(Items listed in a dataset)
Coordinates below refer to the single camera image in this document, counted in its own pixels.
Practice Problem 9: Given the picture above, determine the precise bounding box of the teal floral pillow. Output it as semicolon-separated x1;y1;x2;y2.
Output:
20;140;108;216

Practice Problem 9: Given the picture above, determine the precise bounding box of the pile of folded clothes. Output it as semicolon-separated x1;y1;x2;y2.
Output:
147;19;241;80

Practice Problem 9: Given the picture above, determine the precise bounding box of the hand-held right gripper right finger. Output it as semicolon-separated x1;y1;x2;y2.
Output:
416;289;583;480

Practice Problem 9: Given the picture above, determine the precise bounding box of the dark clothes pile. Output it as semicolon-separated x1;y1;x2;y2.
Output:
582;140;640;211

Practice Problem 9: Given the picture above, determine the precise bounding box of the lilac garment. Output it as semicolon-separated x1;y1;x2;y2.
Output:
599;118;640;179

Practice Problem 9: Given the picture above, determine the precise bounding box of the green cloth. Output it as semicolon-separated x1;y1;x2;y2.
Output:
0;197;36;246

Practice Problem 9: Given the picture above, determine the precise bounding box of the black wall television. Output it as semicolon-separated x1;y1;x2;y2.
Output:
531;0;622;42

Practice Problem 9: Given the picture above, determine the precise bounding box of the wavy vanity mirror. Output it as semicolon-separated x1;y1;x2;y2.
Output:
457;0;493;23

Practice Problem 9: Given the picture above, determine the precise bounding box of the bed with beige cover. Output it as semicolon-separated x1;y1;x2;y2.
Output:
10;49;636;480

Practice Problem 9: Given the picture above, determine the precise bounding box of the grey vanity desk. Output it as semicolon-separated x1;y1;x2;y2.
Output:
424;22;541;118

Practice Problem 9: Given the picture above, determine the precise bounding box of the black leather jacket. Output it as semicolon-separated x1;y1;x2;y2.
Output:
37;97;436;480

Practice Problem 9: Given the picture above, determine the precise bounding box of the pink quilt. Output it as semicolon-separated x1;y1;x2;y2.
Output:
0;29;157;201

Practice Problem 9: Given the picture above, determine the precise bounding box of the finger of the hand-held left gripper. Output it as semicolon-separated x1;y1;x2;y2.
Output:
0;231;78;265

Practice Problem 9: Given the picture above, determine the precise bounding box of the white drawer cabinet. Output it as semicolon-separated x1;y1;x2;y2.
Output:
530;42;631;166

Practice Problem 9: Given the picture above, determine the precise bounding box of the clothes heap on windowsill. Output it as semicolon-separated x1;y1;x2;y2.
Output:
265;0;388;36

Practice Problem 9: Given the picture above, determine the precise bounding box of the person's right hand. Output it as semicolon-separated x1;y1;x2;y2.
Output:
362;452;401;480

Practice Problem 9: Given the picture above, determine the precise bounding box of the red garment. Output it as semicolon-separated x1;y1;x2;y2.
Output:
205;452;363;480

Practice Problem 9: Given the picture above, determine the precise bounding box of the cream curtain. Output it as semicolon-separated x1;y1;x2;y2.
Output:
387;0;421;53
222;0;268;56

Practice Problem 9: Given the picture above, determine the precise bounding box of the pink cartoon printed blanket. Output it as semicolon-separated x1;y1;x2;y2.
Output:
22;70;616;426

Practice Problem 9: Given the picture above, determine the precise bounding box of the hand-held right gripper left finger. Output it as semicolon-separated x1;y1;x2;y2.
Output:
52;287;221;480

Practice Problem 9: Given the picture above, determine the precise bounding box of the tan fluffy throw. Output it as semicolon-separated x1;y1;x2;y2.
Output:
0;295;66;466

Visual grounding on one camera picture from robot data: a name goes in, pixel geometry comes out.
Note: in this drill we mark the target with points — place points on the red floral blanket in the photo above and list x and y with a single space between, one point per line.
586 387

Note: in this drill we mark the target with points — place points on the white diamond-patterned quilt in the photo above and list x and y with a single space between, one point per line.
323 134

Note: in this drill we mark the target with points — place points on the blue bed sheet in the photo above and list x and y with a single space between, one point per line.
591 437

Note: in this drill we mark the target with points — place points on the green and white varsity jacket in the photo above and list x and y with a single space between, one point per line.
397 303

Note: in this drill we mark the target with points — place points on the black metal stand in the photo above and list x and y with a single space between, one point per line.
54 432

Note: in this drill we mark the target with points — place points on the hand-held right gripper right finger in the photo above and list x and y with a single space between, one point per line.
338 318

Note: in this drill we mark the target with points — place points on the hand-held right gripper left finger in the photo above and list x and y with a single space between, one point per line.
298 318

...

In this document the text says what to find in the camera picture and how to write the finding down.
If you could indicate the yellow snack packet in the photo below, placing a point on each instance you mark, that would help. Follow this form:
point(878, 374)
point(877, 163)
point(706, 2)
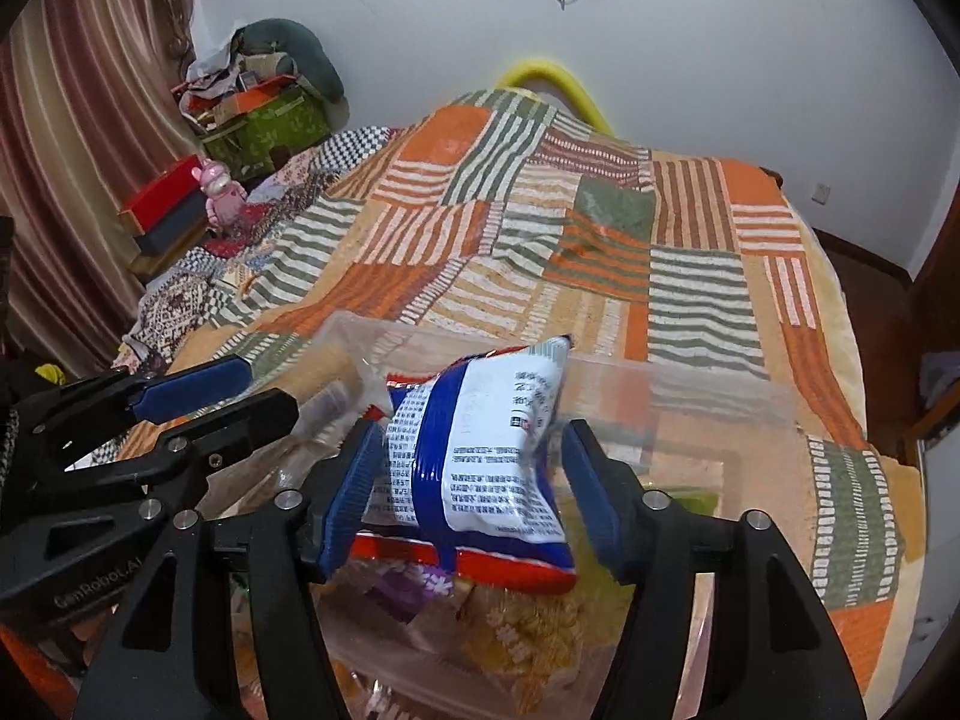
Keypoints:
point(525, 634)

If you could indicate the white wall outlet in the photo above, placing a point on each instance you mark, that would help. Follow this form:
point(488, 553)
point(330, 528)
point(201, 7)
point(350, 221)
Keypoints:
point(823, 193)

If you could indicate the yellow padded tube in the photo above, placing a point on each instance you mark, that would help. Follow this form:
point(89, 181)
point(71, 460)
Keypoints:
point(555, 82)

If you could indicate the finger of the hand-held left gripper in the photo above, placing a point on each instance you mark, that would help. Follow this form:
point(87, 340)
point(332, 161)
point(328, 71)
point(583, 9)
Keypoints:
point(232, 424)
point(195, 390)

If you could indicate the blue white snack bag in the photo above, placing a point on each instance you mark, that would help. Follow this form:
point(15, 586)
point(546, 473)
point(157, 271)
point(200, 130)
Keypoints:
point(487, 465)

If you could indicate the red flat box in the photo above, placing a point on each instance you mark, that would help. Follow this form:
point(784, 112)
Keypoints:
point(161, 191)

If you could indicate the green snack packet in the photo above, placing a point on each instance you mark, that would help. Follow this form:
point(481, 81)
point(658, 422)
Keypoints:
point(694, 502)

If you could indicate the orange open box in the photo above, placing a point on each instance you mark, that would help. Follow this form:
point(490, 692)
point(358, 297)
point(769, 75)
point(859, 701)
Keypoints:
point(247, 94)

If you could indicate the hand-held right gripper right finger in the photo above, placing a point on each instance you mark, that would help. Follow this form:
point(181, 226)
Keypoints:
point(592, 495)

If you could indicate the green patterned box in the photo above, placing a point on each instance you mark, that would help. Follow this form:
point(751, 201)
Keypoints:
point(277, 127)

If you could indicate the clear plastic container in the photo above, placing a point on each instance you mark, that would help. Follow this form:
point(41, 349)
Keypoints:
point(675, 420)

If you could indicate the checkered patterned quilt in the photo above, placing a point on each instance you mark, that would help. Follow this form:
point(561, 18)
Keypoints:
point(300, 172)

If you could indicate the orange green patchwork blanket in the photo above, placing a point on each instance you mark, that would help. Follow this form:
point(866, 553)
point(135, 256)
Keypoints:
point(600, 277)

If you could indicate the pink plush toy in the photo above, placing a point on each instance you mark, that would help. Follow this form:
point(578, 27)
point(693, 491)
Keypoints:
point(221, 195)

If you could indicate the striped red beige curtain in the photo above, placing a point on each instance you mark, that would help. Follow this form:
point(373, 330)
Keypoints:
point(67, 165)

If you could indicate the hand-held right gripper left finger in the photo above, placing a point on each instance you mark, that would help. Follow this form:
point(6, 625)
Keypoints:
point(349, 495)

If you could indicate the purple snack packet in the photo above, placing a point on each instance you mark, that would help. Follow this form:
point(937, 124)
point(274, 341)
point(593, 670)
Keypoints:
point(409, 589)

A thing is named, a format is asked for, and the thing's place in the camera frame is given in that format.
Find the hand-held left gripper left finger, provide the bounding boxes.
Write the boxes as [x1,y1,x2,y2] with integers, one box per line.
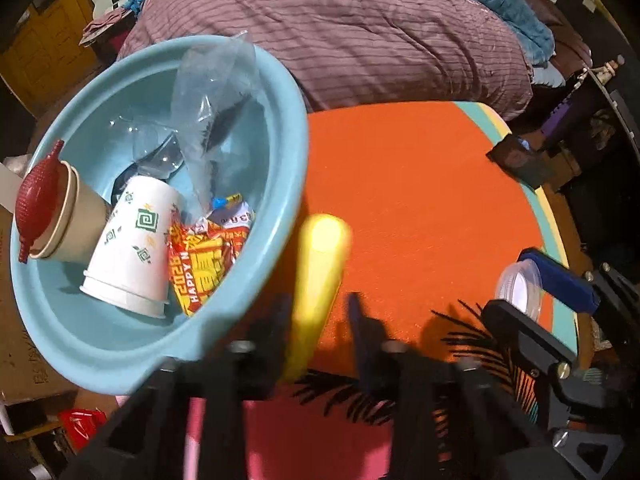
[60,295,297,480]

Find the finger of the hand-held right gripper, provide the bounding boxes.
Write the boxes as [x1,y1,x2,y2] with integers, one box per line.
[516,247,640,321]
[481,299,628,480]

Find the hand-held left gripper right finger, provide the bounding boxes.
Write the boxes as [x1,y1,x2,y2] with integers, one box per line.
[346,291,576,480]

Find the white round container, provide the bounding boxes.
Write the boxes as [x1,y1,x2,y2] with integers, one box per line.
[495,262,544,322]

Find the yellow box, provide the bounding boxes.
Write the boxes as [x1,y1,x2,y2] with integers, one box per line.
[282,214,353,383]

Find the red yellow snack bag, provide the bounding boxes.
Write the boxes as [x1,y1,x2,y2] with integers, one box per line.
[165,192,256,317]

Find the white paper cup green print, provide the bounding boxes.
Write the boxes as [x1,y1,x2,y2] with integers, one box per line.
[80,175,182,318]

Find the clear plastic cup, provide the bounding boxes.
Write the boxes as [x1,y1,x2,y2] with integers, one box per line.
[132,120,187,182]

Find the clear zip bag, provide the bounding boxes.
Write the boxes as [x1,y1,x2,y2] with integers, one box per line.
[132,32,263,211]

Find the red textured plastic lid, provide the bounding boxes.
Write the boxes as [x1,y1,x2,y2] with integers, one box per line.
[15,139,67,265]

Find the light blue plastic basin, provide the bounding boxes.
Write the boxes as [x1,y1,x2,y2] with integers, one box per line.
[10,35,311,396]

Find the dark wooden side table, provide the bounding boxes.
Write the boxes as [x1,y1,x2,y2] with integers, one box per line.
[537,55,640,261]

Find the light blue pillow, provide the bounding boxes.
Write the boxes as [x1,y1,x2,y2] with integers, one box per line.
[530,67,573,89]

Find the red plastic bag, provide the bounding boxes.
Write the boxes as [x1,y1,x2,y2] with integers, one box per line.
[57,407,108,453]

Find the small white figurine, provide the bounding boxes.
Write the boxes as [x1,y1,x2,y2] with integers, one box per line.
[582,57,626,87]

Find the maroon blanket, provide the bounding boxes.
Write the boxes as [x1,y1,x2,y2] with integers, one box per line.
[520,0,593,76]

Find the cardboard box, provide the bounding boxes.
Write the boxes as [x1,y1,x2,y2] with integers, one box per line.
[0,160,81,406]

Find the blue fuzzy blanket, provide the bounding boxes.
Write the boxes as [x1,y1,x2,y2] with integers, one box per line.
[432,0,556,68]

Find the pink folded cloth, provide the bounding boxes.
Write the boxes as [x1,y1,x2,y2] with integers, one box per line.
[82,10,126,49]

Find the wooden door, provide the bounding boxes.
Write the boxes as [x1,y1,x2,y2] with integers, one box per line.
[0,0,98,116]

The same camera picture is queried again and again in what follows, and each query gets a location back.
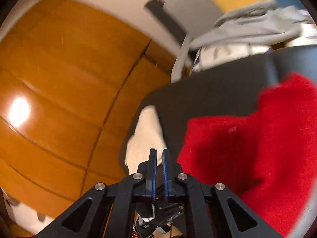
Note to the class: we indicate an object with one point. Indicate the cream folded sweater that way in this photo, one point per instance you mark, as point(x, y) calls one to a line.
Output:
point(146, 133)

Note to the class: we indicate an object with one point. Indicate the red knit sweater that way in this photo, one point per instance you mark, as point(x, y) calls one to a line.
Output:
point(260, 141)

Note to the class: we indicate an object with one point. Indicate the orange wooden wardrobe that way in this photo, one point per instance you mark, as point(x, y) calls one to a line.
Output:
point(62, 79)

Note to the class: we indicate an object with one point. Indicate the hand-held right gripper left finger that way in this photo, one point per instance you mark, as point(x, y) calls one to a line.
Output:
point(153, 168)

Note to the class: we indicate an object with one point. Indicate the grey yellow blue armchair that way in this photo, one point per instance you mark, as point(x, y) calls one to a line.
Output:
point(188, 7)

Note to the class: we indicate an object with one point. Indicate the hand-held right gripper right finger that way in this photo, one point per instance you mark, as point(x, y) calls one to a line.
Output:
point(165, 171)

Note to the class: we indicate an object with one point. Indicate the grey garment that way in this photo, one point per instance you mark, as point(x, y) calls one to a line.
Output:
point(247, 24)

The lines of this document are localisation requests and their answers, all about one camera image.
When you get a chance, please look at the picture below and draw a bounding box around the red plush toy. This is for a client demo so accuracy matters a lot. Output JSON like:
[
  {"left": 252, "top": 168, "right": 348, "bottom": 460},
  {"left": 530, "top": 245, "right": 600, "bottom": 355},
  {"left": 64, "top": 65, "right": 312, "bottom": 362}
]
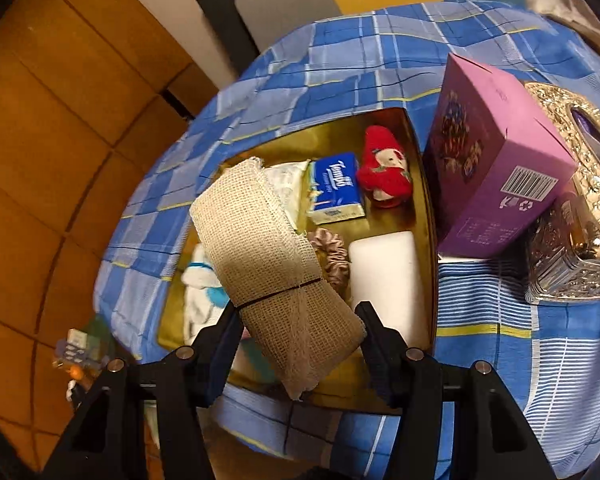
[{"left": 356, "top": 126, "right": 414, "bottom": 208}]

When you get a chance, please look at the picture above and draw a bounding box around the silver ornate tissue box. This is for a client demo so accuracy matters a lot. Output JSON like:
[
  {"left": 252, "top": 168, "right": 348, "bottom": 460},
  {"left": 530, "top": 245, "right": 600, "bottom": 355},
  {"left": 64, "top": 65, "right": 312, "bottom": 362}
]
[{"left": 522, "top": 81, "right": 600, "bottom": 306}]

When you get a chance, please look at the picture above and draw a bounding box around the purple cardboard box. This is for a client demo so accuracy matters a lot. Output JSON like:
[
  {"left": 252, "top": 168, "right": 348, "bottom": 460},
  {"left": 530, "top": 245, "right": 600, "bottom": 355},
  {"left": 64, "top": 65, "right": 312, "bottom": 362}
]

* * *

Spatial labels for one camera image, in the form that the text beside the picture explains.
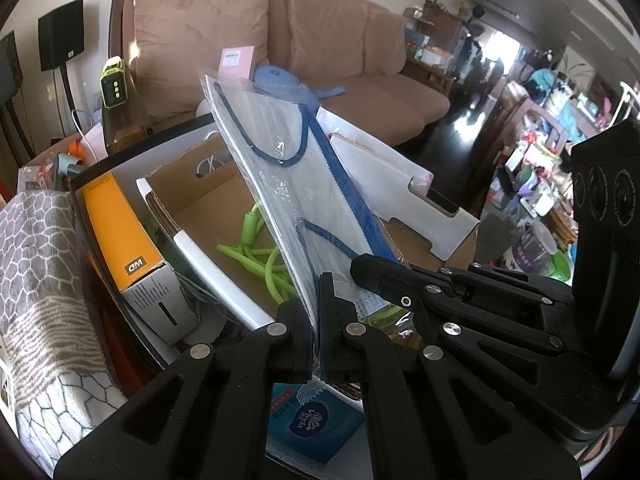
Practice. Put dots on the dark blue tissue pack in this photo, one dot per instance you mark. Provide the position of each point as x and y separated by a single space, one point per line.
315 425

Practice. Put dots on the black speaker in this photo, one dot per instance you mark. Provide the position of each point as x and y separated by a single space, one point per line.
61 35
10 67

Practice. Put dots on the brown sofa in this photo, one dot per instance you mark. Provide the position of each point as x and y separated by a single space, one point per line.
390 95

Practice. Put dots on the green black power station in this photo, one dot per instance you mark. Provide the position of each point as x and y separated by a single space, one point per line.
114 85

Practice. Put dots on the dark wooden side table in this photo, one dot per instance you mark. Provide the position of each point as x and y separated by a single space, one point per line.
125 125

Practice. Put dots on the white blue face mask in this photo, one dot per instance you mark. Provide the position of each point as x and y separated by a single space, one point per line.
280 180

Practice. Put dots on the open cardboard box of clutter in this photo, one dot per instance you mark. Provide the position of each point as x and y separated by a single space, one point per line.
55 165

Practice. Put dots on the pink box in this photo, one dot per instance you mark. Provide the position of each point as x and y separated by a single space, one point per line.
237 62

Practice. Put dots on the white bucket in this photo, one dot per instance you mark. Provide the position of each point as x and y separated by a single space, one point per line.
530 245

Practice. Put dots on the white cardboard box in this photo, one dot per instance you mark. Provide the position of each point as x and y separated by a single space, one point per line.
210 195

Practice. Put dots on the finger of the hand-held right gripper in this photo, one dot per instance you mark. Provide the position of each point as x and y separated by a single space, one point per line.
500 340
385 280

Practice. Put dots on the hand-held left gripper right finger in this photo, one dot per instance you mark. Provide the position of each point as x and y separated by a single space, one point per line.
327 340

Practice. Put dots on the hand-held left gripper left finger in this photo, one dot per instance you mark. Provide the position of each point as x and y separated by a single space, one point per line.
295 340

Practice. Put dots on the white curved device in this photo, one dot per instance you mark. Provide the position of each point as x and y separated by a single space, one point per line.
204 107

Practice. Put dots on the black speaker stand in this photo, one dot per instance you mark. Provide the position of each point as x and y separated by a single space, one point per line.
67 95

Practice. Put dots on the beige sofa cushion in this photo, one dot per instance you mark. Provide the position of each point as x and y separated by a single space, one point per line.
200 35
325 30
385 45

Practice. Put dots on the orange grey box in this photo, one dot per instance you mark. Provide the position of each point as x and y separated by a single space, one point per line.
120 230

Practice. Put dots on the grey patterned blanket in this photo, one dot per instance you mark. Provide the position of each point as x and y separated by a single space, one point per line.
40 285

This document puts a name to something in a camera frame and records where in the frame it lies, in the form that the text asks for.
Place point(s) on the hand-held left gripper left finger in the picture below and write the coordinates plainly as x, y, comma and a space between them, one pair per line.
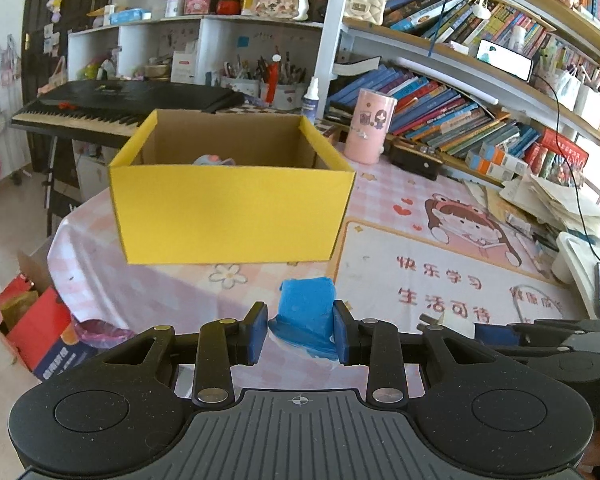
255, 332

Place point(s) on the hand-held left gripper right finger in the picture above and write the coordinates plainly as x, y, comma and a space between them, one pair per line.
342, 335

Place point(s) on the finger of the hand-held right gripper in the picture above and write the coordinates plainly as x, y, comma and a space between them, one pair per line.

Action item: Above are the records; from them, give again exactly the lines from the one containing "point(859, 701)" through the one containing "Find the hand-held left gripper left", both included.

Expected answer:
point(859, 701)
Keypoints:
point(247, 94)

If you could indicate the hand-held right gripper right finger in the photo above, placing a point on each instance you mark, that would help. Follow this form:
point(181, 226)
Keypoints:
point(592, 495)

If you could indicate the green patterned box in the photo above, placing a point on each instance you mark, that would help. Follow this form:
point(751, 201)
Keypoints:
point(277, 127)

If you could indicate the clear plastic container in the photo above, placing a point on each instance you mark, that would help. Follow this form:
point(41, 349)
Keypoints:
point(675, 420)

If you could indicate the checkered patterned quilt in the photo above, placing a point on each instance you mark, that would help. Follow this form:
point(561, 18)
Keypoints:
point(300, 172)

If you could indicate the orange green patchwork blanket in the photo above, placing a point on each instance you mark, that would help. Follow this form:
point(866, 553)
point(135, 256)
Keypoints:
point(600, 277)

If you could indicate the pink plush toy in the photo above, placing a point on each instance you mark, that would help. Follow this form:
point(578, 27)
point(693, 491)
Keypoints:
point(221, 195)

If you could indicate the striped red beige curtain in the photo above, placing a point on each instance you mark, that would help. Follow this form:
point(373, 330)
Keypoints:
point(67, 165)

If you could indicate the hand-held right gripper left finger in the photo above, placing a point on each instance you mark, that would help. Follow this form:
point(6, 625)
Keypoints:
point(349, 495)

If you could indicate the purple snack packet in the photo above, placing a point on each instance you mark, that would help. Follow this form:
point(937, 124)
point(274, 341)
point(593, 670)
Keypoints:
point(409, 589)

A thing is named, a format is asked for, and the thing's place in the camera frame is given in that format.
Find the hand-held left gripper left finger, provide the bounding boxes.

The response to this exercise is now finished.